_ACTIVITY_
Please reproduce exactly the lines that begin the listing below, up to and including the line where "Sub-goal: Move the" occurs.

· · · ·

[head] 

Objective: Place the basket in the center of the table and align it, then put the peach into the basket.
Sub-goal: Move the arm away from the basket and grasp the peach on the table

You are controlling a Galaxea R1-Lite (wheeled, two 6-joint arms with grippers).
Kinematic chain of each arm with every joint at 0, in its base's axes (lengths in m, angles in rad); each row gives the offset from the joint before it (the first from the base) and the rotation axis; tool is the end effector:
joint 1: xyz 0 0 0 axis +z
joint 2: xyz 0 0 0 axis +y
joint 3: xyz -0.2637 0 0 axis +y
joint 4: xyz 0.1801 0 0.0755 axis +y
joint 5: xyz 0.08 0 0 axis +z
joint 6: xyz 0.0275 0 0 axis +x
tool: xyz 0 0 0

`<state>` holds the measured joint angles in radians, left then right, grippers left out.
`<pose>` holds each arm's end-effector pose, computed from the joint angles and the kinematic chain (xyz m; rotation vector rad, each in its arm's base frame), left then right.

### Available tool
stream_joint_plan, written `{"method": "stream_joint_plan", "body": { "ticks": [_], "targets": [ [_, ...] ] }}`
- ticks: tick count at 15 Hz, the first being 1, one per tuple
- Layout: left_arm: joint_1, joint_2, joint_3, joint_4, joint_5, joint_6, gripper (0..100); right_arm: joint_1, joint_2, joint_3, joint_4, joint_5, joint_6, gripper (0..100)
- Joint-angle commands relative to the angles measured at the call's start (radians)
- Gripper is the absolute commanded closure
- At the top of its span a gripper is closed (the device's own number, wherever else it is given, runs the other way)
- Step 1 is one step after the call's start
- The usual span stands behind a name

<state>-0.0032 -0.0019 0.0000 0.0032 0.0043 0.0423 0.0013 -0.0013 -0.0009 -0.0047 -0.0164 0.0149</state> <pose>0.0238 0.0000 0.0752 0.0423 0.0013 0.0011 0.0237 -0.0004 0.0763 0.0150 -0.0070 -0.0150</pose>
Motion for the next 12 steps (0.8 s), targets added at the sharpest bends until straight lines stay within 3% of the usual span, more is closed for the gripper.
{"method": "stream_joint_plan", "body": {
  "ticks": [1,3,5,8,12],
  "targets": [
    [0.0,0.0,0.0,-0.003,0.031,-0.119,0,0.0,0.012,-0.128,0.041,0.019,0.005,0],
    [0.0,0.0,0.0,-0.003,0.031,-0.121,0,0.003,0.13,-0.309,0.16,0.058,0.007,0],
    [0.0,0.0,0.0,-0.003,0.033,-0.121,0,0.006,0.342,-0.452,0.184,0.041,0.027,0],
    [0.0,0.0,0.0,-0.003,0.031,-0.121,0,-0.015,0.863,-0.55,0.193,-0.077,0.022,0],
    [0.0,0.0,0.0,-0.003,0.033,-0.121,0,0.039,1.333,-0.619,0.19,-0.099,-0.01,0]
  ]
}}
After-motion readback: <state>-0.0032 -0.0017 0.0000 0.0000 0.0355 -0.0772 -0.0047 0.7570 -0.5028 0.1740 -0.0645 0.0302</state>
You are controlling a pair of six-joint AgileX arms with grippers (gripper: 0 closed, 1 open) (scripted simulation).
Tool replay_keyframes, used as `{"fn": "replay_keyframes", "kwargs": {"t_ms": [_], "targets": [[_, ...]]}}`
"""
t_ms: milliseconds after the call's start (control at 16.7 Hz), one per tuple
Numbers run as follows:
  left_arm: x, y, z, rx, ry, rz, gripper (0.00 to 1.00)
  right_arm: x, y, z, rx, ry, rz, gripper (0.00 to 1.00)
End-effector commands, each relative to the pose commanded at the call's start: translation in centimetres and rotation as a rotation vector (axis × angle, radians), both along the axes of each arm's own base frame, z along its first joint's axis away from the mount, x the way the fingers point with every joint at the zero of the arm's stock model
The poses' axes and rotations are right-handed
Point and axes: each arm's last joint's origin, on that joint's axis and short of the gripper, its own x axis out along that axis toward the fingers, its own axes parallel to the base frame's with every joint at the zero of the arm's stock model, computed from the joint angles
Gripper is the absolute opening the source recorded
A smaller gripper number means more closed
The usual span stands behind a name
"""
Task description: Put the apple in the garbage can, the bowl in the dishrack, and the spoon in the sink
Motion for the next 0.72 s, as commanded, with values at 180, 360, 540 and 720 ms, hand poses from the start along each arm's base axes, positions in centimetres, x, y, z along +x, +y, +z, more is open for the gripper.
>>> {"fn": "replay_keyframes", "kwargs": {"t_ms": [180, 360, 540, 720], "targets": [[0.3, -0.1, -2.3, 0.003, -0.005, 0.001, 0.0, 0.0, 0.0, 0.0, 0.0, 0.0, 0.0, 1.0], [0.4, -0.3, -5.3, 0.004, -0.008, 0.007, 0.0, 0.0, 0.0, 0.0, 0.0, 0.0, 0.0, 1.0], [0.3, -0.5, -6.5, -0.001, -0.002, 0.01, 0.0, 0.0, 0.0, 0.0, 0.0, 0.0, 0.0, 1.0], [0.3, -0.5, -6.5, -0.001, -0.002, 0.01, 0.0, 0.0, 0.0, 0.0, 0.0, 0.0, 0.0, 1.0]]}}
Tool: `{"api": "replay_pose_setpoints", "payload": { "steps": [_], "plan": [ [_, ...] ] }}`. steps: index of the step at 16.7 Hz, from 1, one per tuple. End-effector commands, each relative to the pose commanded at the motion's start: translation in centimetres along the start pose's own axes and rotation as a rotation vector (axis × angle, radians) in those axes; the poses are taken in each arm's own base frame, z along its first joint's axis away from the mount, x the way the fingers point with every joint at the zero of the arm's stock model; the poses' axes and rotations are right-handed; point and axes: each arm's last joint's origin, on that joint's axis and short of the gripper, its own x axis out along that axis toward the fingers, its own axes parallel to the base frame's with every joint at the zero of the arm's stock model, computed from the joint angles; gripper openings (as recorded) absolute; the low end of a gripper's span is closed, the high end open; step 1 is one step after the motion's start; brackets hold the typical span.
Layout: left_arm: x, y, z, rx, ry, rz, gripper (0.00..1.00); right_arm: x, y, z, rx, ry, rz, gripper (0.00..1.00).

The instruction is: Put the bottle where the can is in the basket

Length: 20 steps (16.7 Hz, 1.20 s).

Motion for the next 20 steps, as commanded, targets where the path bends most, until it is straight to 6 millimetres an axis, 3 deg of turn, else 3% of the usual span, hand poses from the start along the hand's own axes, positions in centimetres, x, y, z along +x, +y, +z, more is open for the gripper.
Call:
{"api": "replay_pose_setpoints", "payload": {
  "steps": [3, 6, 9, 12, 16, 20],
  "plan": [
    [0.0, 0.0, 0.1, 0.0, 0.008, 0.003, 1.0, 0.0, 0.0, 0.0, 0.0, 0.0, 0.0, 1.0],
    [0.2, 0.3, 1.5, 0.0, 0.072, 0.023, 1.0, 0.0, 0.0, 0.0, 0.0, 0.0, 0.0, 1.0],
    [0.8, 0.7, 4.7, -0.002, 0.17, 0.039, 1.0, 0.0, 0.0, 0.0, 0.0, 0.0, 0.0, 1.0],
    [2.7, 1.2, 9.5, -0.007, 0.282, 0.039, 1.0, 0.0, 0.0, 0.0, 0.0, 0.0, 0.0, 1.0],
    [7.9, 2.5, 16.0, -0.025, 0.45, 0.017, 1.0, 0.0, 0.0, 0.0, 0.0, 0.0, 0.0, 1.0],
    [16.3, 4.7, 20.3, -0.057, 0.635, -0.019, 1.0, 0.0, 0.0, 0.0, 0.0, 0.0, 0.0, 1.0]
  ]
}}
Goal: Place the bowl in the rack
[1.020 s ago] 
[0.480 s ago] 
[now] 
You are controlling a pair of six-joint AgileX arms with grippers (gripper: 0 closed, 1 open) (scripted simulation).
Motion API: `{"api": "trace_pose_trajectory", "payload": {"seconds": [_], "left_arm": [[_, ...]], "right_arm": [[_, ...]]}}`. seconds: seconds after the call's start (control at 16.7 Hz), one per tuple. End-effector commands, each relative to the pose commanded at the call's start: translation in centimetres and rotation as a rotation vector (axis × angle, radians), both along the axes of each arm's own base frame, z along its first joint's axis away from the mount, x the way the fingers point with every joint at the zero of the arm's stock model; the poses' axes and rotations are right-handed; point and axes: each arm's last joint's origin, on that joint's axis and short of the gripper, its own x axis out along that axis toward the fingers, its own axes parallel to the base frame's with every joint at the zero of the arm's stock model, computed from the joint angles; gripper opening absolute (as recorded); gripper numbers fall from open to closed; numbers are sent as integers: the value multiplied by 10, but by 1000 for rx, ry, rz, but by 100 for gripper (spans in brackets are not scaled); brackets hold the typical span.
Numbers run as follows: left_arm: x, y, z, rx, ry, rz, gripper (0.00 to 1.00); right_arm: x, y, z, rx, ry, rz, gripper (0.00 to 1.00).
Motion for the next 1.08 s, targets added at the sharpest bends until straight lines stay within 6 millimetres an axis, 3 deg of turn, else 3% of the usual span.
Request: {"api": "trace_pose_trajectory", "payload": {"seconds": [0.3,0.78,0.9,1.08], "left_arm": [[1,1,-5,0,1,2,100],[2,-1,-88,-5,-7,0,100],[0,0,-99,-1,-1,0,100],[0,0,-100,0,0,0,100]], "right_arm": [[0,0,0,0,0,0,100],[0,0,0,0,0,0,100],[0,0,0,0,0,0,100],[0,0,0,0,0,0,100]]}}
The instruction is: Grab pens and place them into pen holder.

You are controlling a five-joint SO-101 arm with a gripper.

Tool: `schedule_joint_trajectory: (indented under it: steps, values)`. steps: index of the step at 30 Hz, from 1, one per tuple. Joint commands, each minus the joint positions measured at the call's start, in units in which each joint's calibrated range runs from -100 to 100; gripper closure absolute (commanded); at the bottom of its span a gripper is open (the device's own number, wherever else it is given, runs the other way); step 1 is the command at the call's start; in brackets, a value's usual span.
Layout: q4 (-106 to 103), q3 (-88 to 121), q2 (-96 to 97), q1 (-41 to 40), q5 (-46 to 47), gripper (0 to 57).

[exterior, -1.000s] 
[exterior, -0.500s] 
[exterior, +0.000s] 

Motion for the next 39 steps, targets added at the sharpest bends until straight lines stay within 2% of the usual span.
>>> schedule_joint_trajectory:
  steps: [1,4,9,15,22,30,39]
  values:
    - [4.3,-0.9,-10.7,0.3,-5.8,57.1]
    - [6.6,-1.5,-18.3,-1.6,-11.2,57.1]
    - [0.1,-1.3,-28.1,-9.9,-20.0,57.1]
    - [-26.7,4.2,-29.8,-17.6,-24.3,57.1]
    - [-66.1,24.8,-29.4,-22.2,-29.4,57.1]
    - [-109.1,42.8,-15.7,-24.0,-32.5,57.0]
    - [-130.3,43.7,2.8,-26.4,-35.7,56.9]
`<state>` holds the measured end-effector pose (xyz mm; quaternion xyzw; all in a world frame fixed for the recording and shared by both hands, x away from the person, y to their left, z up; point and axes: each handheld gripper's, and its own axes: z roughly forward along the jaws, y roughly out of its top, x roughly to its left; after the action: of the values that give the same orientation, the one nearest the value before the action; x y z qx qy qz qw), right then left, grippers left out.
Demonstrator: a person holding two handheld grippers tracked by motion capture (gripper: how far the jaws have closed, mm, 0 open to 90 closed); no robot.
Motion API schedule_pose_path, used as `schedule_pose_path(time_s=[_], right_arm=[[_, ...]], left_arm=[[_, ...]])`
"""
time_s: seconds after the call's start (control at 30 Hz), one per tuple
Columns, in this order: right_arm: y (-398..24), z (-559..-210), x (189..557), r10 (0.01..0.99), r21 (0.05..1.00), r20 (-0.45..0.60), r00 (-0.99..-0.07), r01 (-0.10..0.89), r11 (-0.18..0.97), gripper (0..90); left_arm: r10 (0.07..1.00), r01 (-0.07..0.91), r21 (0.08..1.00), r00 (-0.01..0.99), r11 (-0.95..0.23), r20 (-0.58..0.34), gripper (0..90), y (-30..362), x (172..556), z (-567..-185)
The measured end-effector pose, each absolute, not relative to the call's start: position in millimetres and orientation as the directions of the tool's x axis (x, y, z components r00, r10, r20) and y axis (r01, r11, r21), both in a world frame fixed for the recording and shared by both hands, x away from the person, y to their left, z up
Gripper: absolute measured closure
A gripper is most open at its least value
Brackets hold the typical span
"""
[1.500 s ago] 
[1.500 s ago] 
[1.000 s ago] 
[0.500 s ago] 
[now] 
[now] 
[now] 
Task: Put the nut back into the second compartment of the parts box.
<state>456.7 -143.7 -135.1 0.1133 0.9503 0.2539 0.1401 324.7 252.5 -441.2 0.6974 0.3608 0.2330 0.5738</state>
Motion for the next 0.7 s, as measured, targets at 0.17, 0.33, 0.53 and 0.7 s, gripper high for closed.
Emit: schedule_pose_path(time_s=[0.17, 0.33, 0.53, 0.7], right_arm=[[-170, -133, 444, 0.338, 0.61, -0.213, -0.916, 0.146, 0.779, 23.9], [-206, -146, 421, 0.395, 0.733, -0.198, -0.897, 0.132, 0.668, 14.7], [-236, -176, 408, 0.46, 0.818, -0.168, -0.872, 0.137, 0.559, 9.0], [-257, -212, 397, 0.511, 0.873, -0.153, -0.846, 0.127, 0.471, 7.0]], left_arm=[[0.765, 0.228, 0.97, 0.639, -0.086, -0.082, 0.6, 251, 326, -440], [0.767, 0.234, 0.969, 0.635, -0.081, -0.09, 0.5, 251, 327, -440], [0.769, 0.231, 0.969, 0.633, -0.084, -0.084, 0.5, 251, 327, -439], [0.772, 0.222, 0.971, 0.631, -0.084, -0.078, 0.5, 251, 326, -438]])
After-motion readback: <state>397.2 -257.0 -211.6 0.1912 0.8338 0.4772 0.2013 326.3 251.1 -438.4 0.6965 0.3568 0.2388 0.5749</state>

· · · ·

_EXERCISE RESPONSE_
[head] 

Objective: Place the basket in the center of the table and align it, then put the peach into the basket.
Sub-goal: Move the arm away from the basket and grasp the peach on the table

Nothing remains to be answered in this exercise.